▶ **WHAT THE TASK REQUIRES**: In the listing below, find the line that contains "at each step" and the line that contains "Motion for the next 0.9". Quote both and every line between them, exactly, and nothing more.

▶ **DATASET RECORDS**:
+++
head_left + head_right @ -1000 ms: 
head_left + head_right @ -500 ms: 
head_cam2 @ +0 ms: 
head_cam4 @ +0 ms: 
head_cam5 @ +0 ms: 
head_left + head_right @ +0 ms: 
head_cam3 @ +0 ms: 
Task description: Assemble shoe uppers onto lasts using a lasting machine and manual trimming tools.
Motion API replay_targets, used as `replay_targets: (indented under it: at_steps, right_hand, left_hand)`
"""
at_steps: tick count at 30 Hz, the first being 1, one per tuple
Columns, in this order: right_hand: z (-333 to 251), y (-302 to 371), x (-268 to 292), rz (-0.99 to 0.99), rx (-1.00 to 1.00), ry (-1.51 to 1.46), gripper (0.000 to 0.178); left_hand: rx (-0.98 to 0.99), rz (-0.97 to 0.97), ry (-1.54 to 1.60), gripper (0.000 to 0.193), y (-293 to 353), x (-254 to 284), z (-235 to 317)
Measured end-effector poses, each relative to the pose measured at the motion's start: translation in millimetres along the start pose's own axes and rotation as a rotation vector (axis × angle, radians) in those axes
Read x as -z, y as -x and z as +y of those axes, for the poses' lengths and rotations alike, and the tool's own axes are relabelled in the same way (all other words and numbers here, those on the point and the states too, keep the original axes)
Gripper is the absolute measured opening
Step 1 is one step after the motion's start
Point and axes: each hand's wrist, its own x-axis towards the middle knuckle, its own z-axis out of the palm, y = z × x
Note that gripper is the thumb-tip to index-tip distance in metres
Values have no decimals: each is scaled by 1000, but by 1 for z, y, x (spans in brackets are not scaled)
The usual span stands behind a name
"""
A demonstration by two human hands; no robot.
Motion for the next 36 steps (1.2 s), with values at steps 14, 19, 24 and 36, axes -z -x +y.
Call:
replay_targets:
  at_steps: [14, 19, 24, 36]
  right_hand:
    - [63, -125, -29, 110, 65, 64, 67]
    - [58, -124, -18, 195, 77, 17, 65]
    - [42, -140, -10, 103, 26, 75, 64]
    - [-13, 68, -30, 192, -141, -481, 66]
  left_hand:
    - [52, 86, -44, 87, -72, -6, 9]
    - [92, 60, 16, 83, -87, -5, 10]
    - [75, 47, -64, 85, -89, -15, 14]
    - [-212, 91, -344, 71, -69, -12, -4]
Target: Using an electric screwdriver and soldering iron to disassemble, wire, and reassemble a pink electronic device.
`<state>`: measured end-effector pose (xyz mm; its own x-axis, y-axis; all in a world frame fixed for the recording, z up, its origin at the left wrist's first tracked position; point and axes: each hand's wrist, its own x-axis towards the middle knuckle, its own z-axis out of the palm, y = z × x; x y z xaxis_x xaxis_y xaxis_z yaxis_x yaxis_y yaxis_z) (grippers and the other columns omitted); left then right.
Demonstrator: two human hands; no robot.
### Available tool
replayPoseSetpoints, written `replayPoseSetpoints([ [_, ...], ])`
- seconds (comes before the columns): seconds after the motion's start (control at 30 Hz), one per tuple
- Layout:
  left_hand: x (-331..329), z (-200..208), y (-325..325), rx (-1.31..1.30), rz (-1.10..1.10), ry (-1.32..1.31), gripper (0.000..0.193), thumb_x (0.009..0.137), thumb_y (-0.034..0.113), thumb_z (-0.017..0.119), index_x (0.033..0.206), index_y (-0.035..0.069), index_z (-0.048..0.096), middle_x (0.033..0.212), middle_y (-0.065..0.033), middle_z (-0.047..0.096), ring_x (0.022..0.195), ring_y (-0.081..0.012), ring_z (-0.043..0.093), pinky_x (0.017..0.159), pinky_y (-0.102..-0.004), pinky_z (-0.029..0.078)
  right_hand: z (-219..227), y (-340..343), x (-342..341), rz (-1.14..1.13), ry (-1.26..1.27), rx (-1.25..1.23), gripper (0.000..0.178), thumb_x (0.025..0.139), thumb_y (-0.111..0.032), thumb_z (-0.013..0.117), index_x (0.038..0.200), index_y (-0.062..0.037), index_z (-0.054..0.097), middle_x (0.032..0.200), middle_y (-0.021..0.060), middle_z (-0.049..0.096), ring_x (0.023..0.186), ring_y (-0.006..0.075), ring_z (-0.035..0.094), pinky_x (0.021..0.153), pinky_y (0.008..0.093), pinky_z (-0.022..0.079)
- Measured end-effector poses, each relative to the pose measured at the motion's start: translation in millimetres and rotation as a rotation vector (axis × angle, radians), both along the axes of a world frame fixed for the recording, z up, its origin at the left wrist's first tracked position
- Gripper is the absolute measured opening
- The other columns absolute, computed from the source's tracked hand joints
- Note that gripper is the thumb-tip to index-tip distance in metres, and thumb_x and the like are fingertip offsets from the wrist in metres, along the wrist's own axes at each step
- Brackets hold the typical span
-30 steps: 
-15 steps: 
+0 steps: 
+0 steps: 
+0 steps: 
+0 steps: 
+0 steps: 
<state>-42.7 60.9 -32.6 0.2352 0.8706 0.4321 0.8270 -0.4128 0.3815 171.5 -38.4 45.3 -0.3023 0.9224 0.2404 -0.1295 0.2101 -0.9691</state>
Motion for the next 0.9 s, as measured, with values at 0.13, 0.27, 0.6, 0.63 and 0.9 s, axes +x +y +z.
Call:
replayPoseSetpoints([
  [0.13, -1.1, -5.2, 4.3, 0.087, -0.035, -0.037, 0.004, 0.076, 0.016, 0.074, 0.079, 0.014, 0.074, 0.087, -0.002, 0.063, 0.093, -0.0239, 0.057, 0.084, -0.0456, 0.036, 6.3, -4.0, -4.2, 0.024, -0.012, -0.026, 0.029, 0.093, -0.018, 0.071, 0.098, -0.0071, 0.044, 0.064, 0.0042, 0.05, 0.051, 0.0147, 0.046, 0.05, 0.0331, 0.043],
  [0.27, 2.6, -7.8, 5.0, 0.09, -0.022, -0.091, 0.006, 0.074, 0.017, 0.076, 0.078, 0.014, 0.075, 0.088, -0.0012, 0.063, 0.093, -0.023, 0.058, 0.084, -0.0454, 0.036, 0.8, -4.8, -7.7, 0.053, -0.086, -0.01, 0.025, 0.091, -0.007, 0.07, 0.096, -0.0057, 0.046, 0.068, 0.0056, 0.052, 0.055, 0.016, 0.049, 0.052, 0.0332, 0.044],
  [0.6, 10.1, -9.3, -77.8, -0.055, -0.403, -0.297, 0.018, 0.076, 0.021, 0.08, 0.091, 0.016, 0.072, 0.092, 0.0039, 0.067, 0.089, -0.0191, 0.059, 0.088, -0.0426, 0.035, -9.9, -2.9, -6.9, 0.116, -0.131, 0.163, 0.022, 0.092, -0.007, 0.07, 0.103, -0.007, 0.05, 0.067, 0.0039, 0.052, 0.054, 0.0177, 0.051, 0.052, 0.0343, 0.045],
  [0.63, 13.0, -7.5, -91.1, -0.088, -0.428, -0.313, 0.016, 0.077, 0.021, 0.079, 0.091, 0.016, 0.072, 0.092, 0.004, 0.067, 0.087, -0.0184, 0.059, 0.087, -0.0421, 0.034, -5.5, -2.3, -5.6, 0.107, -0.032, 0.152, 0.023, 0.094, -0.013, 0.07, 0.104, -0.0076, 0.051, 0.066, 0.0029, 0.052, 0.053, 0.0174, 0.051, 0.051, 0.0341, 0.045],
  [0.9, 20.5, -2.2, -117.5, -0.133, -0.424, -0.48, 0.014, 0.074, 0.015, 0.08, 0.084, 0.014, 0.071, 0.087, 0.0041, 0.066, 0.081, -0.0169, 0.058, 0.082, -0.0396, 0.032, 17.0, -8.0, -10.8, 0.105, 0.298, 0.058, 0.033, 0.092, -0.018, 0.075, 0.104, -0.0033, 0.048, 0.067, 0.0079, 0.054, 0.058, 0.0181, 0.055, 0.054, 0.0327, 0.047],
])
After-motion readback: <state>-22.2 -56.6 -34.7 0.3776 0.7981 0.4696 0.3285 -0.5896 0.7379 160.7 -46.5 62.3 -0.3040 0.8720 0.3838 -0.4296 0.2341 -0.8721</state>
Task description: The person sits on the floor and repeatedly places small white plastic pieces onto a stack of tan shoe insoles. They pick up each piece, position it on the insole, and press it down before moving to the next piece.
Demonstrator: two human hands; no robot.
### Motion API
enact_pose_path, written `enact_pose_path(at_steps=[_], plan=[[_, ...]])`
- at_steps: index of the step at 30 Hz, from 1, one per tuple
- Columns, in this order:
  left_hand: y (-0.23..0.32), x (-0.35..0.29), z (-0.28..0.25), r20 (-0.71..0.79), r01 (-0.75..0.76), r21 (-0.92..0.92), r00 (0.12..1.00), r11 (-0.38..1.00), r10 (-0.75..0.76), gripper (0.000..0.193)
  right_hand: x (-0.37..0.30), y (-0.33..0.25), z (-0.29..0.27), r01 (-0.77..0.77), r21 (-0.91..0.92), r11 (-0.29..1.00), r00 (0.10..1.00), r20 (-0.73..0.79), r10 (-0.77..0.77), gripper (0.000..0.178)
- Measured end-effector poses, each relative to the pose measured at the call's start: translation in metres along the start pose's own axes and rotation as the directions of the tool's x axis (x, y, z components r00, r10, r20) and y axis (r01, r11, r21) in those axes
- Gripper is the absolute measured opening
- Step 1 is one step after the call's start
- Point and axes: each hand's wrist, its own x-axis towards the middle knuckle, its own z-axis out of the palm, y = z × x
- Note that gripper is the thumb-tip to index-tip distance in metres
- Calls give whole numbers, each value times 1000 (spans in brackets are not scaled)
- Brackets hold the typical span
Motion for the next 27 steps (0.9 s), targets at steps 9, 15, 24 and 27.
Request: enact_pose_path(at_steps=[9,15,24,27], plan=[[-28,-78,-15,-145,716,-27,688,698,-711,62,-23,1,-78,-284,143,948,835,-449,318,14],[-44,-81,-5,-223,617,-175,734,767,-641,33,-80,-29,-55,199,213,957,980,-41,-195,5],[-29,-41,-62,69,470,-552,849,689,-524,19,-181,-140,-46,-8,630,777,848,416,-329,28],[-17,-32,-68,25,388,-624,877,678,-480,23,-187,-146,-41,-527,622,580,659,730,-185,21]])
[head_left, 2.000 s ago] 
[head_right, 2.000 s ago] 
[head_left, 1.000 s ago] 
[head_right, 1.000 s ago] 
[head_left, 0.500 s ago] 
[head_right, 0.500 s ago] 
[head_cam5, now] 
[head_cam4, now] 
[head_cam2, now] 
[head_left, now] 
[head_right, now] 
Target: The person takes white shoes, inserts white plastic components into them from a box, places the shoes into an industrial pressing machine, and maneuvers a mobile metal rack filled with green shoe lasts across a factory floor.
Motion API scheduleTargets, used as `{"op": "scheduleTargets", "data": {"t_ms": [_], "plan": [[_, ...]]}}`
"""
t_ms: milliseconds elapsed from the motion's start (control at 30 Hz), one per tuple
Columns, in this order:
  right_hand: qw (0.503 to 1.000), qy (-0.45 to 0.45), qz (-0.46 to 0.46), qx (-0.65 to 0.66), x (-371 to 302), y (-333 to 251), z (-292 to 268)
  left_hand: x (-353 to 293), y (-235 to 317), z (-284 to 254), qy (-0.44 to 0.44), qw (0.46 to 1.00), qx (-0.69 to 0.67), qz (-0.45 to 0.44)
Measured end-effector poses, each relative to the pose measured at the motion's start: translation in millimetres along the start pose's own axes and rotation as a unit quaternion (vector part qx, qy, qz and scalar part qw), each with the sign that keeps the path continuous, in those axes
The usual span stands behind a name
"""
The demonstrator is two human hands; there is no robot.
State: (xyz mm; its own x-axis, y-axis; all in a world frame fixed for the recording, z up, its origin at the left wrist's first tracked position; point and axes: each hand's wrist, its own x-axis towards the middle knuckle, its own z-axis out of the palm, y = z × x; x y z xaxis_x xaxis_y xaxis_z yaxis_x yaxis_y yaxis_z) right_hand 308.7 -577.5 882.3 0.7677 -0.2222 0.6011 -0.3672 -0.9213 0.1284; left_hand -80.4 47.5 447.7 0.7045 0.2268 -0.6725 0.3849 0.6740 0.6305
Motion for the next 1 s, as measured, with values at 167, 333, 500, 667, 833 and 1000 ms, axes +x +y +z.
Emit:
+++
▶ **SOLUTION**:
- Note that gripper is the thumb-tip to index-tip distance in metres, and thumb_x and the like are fingertip offsets from the wrist in metres, along the wrist's own axes at each step
- Brackets hold the typical span
-30 steps: 
-15 steps: 
+0 steps: 
+0 steps: 
+0 steps: 
+0 steps: 
+0 steps: 
<state>-42.7 60.9 -32.6 0.2352 0.8706 0.4321 0.8270 -0.4128 0.3815 171.5 -38.4 45.3 -0.3023 0.9224 0.2404 -0.1295 0.2101 -0.9691</state>
Motion for the next 0.9 s, as measured, with values at 0.13, 0.27, 0.6, 0.63 and 0.9 s, axes +x +y +z.

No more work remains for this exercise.